Les flâneurs

Illustration: Le Devoir

Odile Tremblay

La baguette de Cate Blanchett

Le fascinant film Tár, de Todd Field, a valu à Cate Blanchett le très mérité prix d’interprétation féminine à la Mostra de Venise pour son rôle de cheffe d’orchestre tout en ombres et en lumière. Celle qui dirige le Philharmonique de Berlin se retrouve plongée dans une véritable descente aux enfers après des allégations d’inconduites sexuelles et de harcèlement. L’ego des têtes d’affiche qui se croient tout permis et les dérapages de la culture de l’annulation se font face. Cette oeuvre belle et austère, parfois traversée par de sublimes scènes oniriques et clôturée par un trait d’humour noir, constitue une brillante plongée dans la psyché humaine. L’actrice s’y aventure avec une aisance de maestra.


Cédric Gagnon

Danser seul avec le sourire

 

Avant toute chose, cartes sur table.

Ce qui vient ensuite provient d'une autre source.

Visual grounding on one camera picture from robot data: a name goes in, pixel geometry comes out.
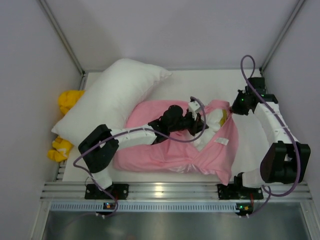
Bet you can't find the pink pillowcase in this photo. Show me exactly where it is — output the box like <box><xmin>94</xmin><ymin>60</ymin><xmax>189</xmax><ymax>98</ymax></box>
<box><xmin>113</xmin><ymin>99</ymin><xmax>239</xmax><ymax>185</ymax></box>

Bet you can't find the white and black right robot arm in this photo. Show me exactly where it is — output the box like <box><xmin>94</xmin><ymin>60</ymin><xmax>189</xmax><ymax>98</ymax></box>
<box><xmin>230</xmin><ymin>77</ymin><xmax>311</xmax><ymax>188</ymax></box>

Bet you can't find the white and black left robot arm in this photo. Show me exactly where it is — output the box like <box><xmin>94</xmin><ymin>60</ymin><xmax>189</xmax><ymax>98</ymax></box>
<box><xmin>78</xmin><ymin>101</ymin><xmax>208</xmax><ymax>194</ymax></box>

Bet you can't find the white pillowcase care label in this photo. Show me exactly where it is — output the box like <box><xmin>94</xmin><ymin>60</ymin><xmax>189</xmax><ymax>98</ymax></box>
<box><xmin>214</xmin><ymin>137</ymin><xmax>229</xmax><ymax>146</ymax></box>

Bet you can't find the bare white pillow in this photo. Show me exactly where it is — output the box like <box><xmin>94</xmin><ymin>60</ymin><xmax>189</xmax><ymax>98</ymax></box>
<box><xmin>51</xmin><ymin>58</ymin><xmax>172</xmax><ymax>147</ymax></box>

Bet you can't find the yellow cloth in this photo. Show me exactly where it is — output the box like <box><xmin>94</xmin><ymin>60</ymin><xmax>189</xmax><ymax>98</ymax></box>
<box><xmin>47</xmin><ymin>90</ymin><xmax>85</xmax><ymax>163</ymax></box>

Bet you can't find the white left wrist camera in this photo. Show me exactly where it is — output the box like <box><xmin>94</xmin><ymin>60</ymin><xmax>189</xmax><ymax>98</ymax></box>
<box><xmin>188</xmin><ymin>100</ymin><xmax>201</xmax><ymax>114</ymax></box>

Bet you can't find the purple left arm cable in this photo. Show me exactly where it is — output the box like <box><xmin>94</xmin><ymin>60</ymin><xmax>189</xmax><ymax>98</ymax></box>
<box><xmin>72</xmin><ymin>95</ymin><xmax>208</xmax><ymax>213</ymax></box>

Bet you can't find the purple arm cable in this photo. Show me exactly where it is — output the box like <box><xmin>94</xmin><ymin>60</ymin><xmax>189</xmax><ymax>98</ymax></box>
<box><xmin>240</xmin><ymin>54</ymin><xmax>301</xmax><ymax>198</ymax></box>
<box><xmin>72</xmin><ymin>95</ymin><xmax>208</xmax><ymax>213</ymax></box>

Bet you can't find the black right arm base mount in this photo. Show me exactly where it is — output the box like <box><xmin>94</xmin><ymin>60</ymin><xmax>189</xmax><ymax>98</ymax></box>
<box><xmin>217</xmin><ymin>183</ymin><xmax>245</xmax><ymax>200</ymax></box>

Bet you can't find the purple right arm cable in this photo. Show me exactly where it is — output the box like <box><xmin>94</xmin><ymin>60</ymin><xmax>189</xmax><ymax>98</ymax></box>
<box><xmin>240</xmin><ymin>54</ymin><xmax>301</xmax><ymax>198</ymax></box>

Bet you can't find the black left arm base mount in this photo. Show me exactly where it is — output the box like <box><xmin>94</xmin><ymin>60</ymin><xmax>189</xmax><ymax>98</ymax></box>
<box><xmin>84</xmin><ymin>183</ymin><xmax>129</xmax><ymax>200</ymax></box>

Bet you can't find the right aluminium corner post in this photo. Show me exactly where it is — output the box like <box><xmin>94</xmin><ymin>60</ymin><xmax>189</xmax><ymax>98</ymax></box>
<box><xmin>259</xmin><ymin>0</ymin><xmax>308</xmax><ymax>75</ymax></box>

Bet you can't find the aluminium corner post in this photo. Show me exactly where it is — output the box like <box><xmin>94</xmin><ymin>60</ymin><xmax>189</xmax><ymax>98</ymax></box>
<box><xmin>36</xmin><ymin>0</ymin><xmax>85</xmax><ymax>77</ymax></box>
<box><xmin>259</xmin><ymin>0</ymin><xmax>308</xmax><ymax>75</ymax></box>

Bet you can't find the aluminium front rail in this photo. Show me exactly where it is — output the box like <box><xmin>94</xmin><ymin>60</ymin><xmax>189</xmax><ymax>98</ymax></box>
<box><xmin>40</xmin><ymin>181</ymin><xmax>313</xmax><ymax>201</ymax></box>

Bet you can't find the grey slotted cable duct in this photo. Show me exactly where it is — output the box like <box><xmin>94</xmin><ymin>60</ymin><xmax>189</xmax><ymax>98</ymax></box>
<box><xmin>50</xmin><ymin>201</ymin><xmax>254</xmax><ymax>213</ymax></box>

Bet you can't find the left aluminium corner post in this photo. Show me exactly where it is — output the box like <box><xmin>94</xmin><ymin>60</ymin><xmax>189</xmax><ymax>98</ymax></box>
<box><xmin>36</xmin><ymin>0</ymin><xmax>85</xmax><ymax>77</ymax></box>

Je ne peux prétendre à l’objectivité tellement j’aime Carly Rae Jepsen, et j’attendais ce nouvel album de la même manière qu’on attend Noël. The Loneliest Time tire son inspiration de la solitude, celle d’une artiste constamment sur la route et celle vécue par tous durant la pandémie. Malgré tout, cette proposition demeure fidèle à la princesse de la pop et évite la mélancolie — un album qui embrasse l’aspect sucré qu’on apprécie tant chez elle, mais qui tient également compte de son public et qui mûrit avec lui. On danse, on sourit et on s’amuse. Quel charme !


Marc-Antoine Franco Rey

Ovni? Vous avez dit ovni?

 

Croyez-le ou non, de 1977 à 1988 en France, le Centre national d’études spatiales a possédé une division appelée GEPAN, soit le Groupe d’étude des phénomènes aérospatiaux non identifiés. Muté après l’échec du décollage d’une fusée, Didier Mathure (Melvil Poupaud, moustachu) entend enquêter sur tous les cas non résolus du GEPAN pour redorer son blason. Adoubé à sa sortie, OVNI(s) est un hybride entre C’est comme ça que je t’aime et Stranger Things, mariant la comédie du premier à la science-fiction du second. Une série insolite aux teintes moutarde, soucoupe volante y comprise. Sur TV5Unis.


Caroline Montpetit

Leloup le temps d’un livre

Il rock, il, rape, il chantonne, il écrit. Il joue de la guitare. Bête curieuse et polymorphe, Jean Leloup a traversé les dernières décennies à cheval sur sa musique, changeant de chapeau et de nom à sa guise, fidèle à son inspiration. Et c’est par la musique qu’Olivier Boisvert-Magnen l’aborde dans son livre hommage, Jean Leloup. Des grands instants de lucidité (Les Malins). Y avait-il une autre façon d’aborder cet être à la fois marginal et populaire que d’un album à l’autre, d’une chanson à l’autre, d’un état à l’autre ? Par le biais de témoignages, le portrait d’un homme volontaire et libre émerge, le temps d’un livre.